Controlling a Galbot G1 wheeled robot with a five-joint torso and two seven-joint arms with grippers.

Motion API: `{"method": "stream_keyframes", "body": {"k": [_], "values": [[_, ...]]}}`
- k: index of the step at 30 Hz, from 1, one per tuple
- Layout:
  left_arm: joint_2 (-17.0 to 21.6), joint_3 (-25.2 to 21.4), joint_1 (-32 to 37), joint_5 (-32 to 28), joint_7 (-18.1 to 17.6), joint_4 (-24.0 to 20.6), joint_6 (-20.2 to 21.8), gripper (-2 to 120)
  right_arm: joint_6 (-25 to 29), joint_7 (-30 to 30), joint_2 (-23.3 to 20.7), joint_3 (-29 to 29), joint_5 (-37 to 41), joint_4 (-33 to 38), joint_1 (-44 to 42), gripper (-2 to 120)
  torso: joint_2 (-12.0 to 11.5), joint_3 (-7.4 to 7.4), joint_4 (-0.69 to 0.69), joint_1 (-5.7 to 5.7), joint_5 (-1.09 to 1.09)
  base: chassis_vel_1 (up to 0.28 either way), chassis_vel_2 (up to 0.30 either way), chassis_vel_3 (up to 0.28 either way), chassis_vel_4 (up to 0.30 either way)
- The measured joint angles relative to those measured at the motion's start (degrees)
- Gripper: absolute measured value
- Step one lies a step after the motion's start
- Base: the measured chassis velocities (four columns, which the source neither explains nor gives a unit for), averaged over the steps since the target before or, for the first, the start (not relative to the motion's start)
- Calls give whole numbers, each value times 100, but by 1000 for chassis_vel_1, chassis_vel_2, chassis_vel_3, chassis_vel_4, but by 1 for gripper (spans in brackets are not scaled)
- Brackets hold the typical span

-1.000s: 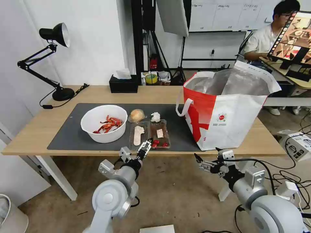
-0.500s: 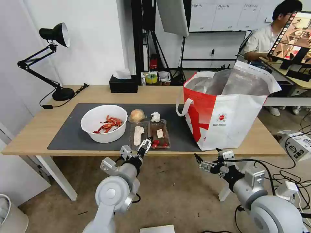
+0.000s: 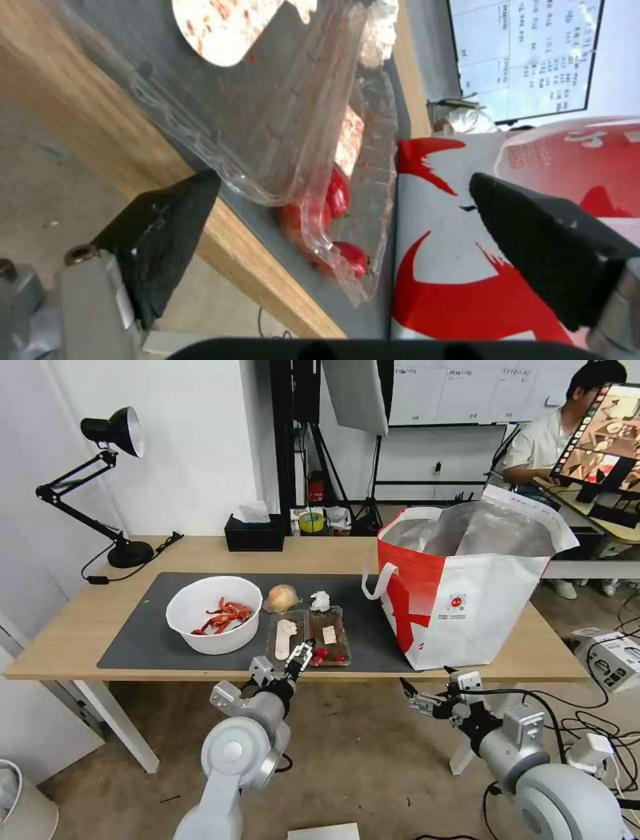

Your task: Pick up the trash from the table and place it into the takeout bag.

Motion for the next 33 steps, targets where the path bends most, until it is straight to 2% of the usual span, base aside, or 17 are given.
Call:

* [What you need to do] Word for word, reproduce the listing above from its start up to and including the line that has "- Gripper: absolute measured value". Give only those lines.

* [Expected output]
Controlling a Galbot G1 wheeled robot with a five-joint torso and two seven-joint arms with grippers.

Motion API: `{"method": "stream_keyframes", "body": {"k": [_], "values": [[_, ...]]}}`
- k: index of the step at 30 Hz, from 1, one per tuple
- Layout:
  left_arm: joint_2 (-17.0 to 21.6), joint_3 (-25.2 to 21.4), joint_1 (-32 to 37), joint_5 (-32 to 28), joint_7 (-18.1 to 17.6), joint_4 (-24.0 to 20.6), joint_6 (-20.2 to 21.8), gripper (-2 to 120)
  right_arm: joint_6 (-25 to 29), joint_7 (-30 to 30), joint_2 (-23.3 to 20.7), joint_3 (-29 to 29), joint_5 (-37 to 41), joint_4 (-33 to 38), joint_1 (-44 to 42), gripper (-2 to 120)
  torso: joint_2 (-12.0 to 11.5), joint_3 (-7.4 to 7.4), joint_4 (-0.69 to 0.69), joint_1 (-5.7 to 5.7), joint_5 (-1.09 to 1.09)
  base: chassis_vel_1 (up to 0.28 either way), chassis_vel_2 (up to 0.30 either way), chassis_vel_3 (up to 0.28 either way), chassis_vel_4 (up to 0.30 either way)
- The measured joint angles relative to those measured at the motion's start (degrees)
- Gripper: absolute measured value

Nothing else is needed for the answer.